All lines from the start of the listing below through the line containing "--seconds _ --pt" are to be written out again exactly, and no others.

**Information**
#####

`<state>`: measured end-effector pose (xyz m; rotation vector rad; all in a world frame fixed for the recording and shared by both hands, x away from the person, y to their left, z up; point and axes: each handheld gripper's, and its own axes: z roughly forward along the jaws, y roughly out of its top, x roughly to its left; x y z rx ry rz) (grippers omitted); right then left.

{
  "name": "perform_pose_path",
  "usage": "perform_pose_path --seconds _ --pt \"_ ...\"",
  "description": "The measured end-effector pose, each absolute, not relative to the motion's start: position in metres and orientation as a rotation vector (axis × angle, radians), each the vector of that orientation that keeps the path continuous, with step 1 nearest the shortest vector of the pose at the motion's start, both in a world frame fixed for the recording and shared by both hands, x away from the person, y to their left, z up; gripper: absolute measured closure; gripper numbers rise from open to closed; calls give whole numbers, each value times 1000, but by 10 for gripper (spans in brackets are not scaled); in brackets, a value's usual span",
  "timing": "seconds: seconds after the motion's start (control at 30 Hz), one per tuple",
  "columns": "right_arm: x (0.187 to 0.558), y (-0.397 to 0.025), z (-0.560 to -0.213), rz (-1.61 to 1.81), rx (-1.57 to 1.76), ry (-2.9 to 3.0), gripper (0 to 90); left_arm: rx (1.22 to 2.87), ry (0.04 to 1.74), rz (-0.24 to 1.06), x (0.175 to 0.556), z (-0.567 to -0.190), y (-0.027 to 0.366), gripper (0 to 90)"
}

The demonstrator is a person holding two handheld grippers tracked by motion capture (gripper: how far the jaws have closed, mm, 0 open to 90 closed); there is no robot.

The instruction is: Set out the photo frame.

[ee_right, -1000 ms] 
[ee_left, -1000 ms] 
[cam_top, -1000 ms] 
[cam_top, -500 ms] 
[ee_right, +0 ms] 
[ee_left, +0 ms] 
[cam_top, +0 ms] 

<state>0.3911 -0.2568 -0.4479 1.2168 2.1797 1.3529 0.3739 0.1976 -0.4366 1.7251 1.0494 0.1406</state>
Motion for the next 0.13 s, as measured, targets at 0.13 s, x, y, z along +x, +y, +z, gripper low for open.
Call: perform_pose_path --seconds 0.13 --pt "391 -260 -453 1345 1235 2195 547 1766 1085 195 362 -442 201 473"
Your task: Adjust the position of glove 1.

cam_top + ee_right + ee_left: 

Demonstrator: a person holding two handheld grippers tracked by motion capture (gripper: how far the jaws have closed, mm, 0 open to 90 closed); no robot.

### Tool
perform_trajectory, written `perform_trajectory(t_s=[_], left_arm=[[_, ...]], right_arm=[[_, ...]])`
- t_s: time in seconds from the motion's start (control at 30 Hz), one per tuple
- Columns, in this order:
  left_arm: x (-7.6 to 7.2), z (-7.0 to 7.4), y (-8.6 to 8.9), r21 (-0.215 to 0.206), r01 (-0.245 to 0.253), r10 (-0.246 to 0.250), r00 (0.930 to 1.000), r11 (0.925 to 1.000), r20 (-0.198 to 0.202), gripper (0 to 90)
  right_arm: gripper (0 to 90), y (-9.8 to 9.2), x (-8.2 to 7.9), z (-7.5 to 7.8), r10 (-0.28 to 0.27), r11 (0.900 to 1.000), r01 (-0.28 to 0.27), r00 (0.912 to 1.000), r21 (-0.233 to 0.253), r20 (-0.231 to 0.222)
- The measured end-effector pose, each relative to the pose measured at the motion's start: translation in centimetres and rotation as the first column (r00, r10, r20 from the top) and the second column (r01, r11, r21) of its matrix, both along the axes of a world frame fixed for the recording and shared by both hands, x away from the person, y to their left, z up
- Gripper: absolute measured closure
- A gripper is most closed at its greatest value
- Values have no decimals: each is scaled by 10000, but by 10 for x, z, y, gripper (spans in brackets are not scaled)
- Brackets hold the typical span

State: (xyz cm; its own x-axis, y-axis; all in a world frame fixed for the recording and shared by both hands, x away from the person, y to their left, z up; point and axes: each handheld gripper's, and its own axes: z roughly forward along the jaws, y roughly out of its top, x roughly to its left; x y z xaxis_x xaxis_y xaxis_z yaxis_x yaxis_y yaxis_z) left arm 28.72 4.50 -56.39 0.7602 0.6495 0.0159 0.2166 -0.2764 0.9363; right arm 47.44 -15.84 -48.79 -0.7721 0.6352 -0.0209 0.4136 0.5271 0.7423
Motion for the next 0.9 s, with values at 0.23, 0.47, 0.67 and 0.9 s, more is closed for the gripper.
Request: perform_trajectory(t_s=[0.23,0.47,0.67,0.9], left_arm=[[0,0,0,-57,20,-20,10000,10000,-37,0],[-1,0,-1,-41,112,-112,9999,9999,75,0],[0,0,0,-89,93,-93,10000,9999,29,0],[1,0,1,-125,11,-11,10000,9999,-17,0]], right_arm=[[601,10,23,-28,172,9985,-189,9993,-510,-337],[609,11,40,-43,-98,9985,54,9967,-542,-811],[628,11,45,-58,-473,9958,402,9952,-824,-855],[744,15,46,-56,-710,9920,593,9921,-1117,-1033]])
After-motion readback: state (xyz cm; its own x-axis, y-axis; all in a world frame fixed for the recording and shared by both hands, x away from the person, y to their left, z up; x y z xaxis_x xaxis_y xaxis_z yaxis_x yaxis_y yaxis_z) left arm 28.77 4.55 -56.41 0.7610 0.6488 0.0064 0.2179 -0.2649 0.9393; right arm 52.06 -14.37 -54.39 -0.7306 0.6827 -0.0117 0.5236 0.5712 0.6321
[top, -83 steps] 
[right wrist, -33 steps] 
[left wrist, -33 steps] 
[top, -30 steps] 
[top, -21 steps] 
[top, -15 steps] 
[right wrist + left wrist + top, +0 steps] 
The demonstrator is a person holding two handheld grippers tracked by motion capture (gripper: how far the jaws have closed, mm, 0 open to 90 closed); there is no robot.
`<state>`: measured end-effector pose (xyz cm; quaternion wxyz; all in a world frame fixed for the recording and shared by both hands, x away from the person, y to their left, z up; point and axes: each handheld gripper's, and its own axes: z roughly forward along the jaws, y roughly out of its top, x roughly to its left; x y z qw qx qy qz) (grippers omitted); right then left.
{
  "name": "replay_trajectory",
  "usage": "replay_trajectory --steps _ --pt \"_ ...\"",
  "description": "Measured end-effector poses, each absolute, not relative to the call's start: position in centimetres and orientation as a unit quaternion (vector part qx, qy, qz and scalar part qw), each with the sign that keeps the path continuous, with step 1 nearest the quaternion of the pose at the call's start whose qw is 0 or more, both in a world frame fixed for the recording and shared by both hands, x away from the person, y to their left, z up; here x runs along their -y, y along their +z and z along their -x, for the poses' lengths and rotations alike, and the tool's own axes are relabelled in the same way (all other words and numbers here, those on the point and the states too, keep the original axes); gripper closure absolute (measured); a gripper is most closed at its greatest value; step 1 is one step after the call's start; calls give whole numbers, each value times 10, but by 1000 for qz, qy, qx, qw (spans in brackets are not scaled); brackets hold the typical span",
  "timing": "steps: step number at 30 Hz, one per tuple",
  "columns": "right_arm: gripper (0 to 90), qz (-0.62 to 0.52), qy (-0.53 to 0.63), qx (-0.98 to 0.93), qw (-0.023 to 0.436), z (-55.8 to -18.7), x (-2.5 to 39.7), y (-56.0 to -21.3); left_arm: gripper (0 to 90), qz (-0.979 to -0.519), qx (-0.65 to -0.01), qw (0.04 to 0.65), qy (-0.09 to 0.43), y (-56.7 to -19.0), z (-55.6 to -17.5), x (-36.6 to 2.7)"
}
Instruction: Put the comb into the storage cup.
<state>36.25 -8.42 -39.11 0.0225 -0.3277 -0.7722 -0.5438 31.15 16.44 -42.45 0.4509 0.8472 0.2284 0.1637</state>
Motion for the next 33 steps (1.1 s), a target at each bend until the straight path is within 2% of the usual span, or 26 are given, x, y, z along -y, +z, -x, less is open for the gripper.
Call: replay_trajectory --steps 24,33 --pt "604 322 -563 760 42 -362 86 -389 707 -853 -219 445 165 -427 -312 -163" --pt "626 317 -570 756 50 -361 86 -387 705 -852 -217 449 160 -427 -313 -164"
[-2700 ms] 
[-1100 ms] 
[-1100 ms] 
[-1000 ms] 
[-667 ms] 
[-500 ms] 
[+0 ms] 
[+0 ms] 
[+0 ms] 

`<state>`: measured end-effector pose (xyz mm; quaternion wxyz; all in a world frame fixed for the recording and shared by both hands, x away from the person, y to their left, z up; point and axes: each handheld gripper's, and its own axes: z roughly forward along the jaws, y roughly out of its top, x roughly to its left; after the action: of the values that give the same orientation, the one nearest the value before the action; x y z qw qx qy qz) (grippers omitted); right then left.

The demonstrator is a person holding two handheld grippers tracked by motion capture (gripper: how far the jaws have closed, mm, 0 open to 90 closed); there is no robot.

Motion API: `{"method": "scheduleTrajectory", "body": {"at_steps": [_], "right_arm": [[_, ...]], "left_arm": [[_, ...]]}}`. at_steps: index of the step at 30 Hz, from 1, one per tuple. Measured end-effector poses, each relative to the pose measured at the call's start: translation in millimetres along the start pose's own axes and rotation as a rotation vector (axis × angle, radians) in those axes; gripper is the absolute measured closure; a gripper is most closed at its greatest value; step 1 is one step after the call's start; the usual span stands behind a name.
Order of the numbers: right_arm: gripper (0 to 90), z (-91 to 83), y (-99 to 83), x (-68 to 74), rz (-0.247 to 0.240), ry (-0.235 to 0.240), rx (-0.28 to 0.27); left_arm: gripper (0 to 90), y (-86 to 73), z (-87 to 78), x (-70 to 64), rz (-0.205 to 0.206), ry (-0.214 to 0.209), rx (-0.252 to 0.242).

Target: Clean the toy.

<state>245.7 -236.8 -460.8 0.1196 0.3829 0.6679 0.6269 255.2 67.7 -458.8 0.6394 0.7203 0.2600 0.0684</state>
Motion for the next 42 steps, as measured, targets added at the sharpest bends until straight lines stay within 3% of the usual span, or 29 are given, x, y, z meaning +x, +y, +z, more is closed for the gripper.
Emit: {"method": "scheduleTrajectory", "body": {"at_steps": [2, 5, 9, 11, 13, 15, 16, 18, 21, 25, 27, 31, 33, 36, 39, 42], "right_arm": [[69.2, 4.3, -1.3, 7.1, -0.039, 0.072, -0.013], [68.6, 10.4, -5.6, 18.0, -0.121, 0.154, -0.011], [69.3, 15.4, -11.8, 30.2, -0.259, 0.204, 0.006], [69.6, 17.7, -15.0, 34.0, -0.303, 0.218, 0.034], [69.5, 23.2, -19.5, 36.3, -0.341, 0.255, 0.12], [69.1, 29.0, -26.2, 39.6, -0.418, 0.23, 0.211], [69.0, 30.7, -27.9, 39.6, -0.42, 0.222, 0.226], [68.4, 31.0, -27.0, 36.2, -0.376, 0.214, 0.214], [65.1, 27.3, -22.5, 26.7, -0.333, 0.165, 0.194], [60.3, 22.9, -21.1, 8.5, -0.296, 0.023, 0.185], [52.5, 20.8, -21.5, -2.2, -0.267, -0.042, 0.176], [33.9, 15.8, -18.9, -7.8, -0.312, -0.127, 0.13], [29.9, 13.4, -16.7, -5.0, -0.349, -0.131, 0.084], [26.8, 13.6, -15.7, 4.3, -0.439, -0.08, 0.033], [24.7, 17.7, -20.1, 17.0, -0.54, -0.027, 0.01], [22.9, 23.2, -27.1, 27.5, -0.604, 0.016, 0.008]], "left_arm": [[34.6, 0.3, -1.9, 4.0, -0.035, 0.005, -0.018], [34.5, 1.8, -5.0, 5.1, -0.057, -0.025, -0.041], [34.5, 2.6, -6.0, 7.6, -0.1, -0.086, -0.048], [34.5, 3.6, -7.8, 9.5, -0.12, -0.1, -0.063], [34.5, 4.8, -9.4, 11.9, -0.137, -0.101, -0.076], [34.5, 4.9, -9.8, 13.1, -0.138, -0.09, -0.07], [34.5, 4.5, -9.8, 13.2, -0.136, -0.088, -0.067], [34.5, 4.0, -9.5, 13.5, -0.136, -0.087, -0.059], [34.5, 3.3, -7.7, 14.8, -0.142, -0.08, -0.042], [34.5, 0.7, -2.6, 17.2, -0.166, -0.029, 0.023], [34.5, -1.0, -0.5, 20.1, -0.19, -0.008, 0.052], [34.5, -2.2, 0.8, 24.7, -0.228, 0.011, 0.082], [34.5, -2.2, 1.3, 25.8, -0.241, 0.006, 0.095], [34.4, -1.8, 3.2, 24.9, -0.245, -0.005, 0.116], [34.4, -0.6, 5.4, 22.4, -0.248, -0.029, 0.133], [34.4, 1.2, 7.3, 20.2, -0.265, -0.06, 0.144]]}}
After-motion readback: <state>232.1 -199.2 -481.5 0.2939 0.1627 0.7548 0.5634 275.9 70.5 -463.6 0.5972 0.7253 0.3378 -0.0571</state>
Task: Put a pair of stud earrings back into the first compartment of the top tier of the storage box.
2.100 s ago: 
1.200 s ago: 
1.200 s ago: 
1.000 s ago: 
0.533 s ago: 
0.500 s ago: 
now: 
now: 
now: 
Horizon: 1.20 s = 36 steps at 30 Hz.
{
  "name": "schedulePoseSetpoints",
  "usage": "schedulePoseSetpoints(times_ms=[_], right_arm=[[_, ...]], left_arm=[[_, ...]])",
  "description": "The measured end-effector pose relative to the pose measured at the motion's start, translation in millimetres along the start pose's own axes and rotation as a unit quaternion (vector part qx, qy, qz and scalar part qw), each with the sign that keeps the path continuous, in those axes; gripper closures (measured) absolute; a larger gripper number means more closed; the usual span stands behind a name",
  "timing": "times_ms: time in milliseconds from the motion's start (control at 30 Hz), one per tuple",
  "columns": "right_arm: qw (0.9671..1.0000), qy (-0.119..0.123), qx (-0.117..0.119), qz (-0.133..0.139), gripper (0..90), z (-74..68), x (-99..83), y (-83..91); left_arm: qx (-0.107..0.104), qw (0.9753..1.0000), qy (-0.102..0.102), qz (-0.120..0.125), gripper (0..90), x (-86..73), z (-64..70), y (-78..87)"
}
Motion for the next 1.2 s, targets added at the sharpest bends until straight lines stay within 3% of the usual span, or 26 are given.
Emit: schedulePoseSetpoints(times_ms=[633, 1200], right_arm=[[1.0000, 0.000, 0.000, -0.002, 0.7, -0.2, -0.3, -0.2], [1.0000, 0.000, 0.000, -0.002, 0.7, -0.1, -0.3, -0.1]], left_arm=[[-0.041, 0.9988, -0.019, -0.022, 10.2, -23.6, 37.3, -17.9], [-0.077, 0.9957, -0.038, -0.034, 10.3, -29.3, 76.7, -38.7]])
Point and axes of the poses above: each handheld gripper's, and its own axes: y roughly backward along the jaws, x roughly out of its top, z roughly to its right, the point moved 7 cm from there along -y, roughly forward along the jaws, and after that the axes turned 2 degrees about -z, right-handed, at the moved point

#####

**Reply**
`<state>`: measured end-effector pose (xyz m; rotation vector rad; all in a world frame fixed for the recording and shared by both hands, x away from the person, y to their left, z up; point and axes: each handheld gripper's, and its own axes: z roughly forward along the jaws, y roughly out of its top, x roughly to its left; x y z rx ry rz) (grippers omitted); right then left.

{
  "name": "perform_pose_path",
  "usage": "perform_pose_path --seconds _ --pt \"_ ...\"",

The exercise is complete with this answer.